Research
Boston Children’s Hospital

Boston Children’s Hospital is home to the world’s largest and most active pediatric research enterprise and one of the largest research programs of any independent hospital. The hospital has more than $368 million in research funding per year and more than 1,000,000 square feet of state-of-the-art laboratory space. The research mission of Children’s Hospital encompasses basic research, clinical research, community service programs and the training of new scientists. Our 740 investigators, include 11 members of the National Academy of Sciences, 24 members of the National Academy of Medicine, 25 Fellows of the American Academy of Arts and Sciences, and 12 members of the Howard Hughes Medical Institute (HHMI) are part of Children’s truly extraordinary research community. Three recent HHMI Investigators relinquished their positions to become Dean of the Harvard Medical School (George Daley), Director of the Broad Institute (Todd Golub), and Vice President and Chief Scientific Officer of HHMI (David Clapham), and three other BCH faculty were HHMI investigators in recent years but relinquished their appointments when they took on administrative positions. Over the years, four Children’s investigators have won the Nobel Prize and six have won the nearly equally prestigious Lasker Award.
Boston Medical Center
Boston Medical Center is nationally recognized for clinical, health services, and policy research as it relates to low income and minority children. Areas of research include child development and early literacy, perinatal epidemiology, gene-environment interactions and low birth weight, the impact of policy, such as welfare reform, housing and nutrition on health, prenatal drug exposure on child health and development, HIV/AIDS in children, the use of information technology to improve quality, environmental health, and international and immigrant health.
Quality of Research
The quality of the research done by Children’s Hospital and Boston Medical Center faculty is especially impressive. When last compared, during the ten years from 2006 through 2015, researchers from Children’s published more than 7 times as many papers in the top three basic science journals than any other pediatric program, and 2.4 times more than the top 20 ranked pediatric programs combined! The proportion of papers published in the top 30 basic science journals exceeded all the Boston ‘adult’ hospitals, and all medical schools (including their basic science departments), except for Stanford. Indeed, when the 2006-2015 papers of the full-time faculty at the Whitehead Institute (17 members) and the top 17 faculty researchers at Boston Children’s Hospital are compared, the Children’s faculty published 13.9% of their papers in Cell, Science or Nature, while the Whitehead faculty proportion was only 4.6%. Similarly, in clinical research, BCRP researchers published 2.6 times more papers in the top three clinical journals (New England Journal of Medicine, JAMA and Lancet) than the next best pediatric program. Indeed, at Boston Medical Center 3.3% of pediatric papers during 2006 to 2015 appeared in these three journals, compared to an average of just 0.58% for the other top 20 ranked pediatric institutions. Thus, by any measure, the quality of the research at Boston Children’s Hospital and Boston Medical Center is world class.

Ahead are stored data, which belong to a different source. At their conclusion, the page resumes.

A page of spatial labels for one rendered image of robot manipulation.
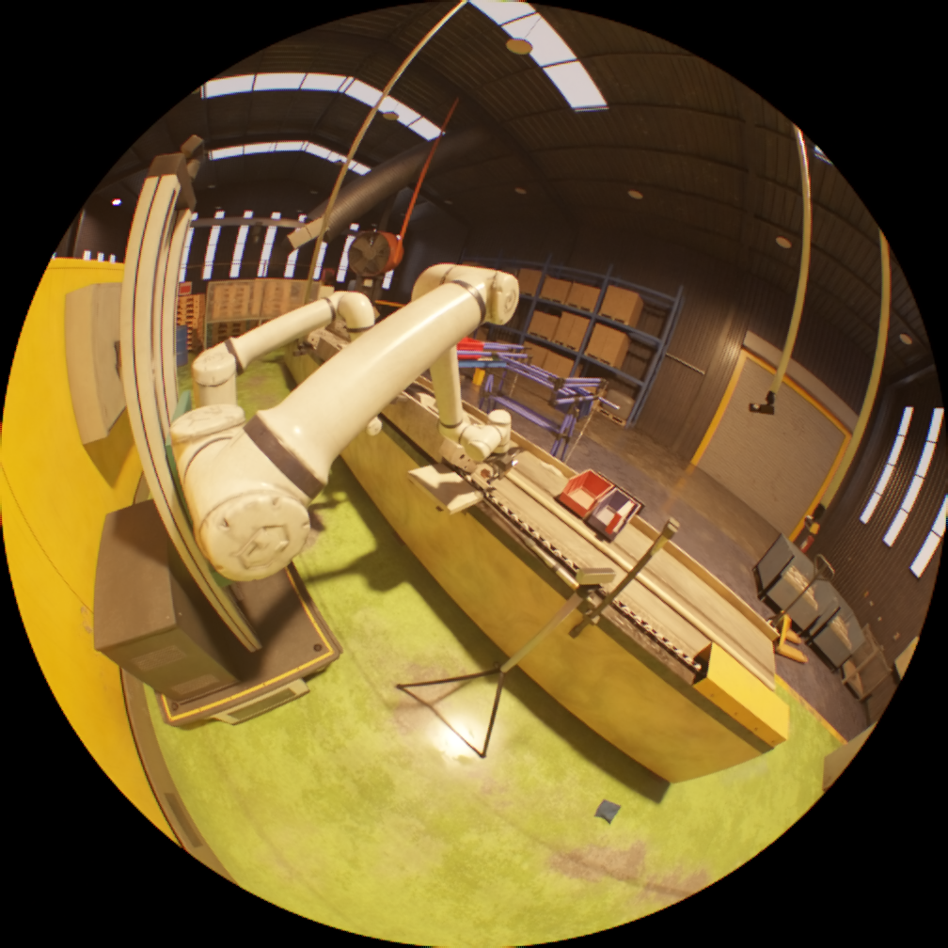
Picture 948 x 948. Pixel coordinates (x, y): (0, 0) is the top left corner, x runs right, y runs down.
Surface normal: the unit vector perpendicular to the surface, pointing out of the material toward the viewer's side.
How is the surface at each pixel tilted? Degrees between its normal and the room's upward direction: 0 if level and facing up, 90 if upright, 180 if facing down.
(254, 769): 0
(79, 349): 90
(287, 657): 0
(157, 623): 0
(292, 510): 89
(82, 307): 90
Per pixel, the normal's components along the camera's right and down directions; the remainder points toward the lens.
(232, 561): 0.72, 0.55
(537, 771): 0.28, -0.82
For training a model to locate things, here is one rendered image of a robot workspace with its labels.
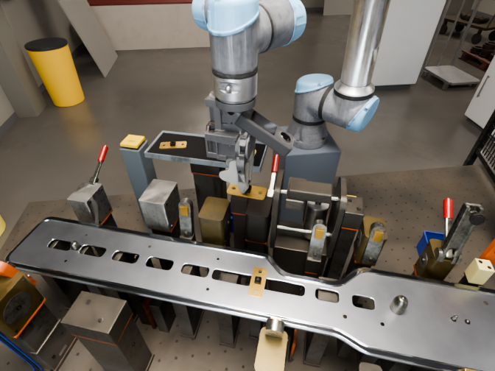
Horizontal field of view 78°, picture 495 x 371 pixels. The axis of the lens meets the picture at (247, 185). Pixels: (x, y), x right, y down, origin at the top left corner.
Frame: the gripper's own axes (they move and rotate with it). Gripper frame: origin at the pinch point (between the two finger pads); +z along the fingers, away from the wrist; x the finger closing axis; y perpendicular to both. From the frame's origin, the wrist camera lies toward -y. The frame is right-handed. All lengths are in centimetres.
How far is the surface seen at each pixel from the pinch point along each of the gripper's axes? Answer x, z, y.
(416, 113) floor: -322, 127, -124
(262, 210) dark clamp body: -12.6, 19.5, -1.2
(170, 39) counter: -482, 110, 268
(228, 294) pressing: 10.7, 27.5, 2.2
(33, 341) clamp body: 29, 40, 51
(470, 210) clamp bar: -12, 7, -50
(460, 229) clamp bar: -12, 13, -50
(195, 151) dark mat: -25.0, 11.3, 23.4
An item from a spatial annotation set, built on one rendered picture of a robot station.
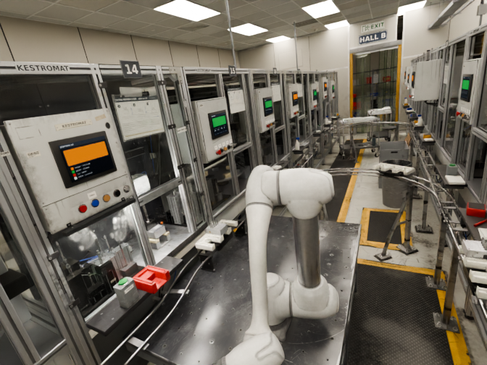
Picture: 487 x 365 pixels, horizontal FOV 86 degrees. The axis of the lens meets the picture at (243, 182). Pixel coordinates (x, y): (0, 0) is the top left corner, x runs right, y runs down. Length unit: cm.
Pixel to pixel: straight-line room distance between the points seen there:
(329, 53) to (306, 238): 868
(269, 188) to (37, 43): 501
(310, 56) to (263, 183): 878
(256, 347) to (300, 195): 48
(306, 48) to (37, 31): 712
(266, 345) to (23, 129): 112
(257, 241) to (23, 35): 506
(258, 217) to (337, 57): 873
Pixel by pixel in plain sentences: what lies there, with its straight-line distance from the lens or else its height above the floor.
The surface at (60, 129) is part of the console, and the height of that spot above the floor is 177.
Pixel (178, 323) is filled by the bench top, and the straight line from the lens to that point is 165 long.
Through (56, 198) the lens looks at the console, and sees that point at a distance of 132.
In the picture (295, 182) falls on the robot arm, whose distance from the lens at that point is 93.
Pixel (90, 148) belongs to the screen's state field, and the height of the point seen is 167.
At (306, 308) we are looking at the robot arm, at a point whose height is 86.
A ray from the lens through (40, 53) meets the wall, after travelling 554.
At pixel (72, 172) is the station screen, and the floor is 159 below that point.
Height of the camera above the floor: 180
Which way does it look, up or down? 19 degrees down
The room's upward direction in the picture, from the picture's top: 8 degrees counter-clockwise
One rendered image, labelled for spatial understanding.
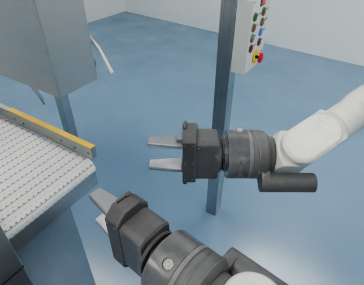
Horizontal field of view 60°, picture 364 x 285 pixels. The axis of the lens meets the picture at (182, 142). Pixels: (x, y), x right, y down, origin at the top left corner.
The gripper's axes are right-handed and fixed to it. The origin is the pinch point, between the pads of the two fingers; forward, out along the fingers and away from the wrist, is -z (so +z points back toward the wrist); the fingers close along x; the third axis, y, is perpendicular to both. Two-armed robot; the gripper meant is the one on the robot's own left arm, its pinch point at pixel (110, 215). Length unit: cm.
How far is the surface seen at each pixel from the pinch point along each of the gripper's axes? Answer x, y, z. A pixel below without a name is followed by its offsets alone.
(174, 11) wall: 83, 322, -276
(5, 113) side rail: 14, 10, -64
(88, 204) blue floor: 99, 39, -90
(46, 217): 23.7, -0.1, -29.1
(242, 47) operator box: 4, 80, -27
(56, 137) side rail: 13.4, 13.3, -41.7
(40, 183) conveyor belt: 15.7, 2.1, -31.6
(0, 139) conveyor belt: 16, 4, -56
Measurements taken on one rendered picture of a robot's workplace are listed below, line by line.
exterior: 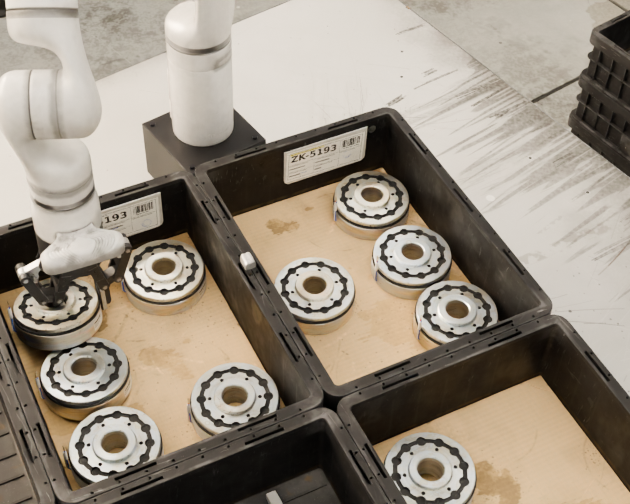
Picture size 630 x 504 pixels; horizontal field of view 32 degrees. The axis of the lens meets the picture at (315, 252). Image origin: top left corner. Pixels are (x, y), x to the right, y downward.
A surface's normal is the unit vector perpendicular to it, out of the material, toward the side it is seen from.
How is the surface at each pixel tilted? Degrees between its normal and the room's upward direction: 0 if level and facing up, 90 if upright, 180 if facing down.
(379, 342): 0
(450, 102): 0
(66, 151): 13
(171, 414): 0
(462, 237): 90
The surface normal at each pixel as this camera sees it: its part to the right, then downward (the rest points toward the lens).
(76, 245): 0.00, -0.73
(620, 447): -0.89, 0.32
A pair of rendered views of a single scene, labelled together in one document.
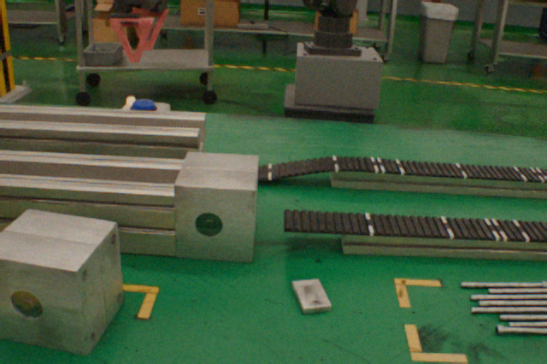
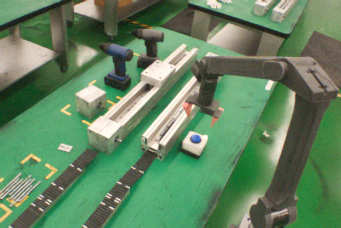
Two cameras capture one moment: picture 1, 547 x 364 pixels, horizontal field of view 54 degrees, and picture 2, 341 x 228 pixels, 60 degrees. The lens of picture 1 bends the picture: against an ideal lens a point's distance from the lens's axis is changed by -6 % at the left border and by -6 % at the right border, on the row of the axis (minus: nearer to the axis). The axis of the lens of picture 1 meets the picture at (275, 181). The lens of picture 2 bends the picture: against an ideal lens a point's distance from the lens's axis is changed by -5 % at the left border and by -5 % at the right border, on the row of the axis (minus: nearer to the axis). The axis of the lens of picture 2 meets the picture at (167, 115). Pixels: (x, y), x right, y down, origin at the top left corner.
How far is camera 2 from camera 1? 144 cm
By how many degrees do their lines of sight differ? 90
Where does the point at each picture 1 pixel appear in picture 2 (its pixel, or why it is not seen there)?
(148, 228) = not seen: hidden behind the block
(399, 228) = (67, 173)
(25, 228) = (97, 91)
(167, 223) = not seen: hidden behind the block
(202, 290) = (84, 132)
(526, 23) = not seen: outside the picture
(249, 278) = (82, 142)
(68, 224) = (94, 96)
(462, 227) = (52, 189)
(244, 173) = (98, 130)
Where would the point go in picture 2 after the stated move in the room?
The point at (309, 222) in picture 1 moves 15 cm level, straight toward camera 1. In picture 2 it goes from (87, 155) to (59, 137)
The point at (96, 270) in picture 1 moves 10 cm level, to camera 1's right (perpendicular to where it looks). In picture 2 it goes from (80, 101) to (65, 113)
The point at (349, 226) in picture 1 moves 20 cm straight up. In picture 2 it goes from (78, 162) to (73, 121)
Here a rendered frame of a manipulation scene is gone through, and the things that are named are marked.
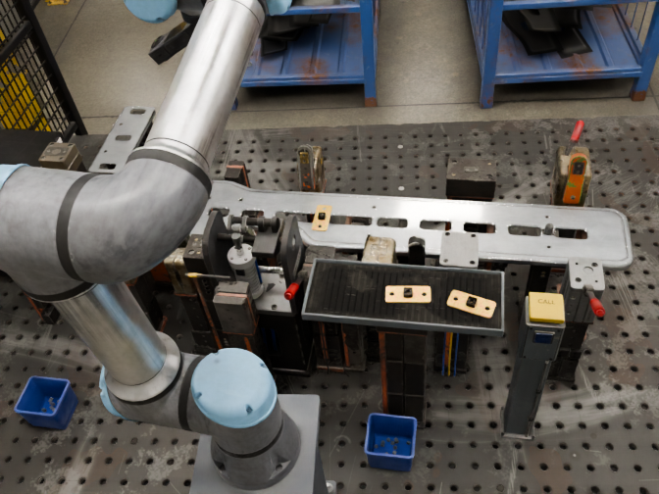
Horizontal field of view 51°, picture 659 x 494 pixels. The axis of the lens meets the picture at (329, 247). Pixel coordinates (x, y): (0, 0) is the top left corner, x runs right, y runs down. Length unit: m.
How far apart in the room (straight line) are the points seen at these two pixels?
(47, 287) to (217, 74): 0.30
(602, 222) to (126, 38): 3.47
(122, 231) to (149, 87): 3.40
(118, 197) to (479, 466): 1.15
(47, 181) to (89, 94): 3.43
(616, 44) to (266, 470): 3.15
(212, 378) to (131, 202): 0.41
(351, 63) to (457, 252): 2.36
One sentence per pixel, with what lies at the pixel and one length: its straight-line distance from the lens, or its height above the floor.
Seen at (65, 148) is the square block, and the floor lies 1.06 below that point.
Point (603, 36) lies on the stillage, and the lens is 3.95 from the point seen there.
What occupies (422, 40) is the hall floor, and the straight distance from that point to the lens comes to 4.14.
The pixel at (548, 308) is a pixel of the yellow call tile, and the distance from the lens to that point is 1.31.
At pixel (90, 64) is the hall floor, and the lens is 4.45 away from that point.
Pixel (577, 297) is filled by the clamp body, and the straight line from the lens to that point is 1.51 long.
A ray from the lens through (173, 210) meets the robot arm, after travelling 0.72.
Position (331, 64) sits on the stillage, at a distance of 3.70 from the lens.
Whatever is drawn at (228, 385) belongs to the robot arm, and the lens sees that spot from 1.04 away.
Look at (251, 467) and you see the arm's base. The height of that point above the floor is 1.16.
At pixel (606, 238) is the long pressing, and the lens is 1.67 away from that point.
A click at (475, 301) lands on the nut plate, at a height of 1.17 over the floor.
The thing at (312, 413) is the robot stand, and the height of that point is 1.10.
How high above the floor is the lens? 2.20
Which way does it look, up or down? 48 degrees down
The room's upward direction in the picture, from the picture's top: 7 degrees counter-clockwise
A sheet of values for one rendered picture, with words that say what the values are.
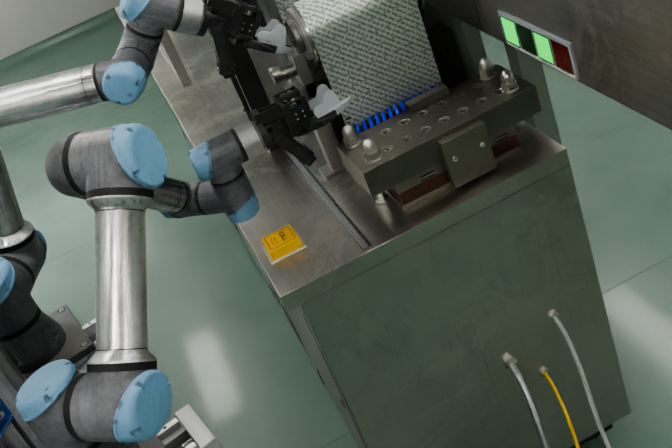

Research is an active aspect of the residency program as well. This is reflected in the high proportion of residents with previous research experience, the enthusiasm of the residents for their journal clubs and their own research, and just by conversations in the hallways or at rounds. Many outstanding physician-scientists and general academic researchers serve as attendings and they also help focus on the interplay between science and medicine.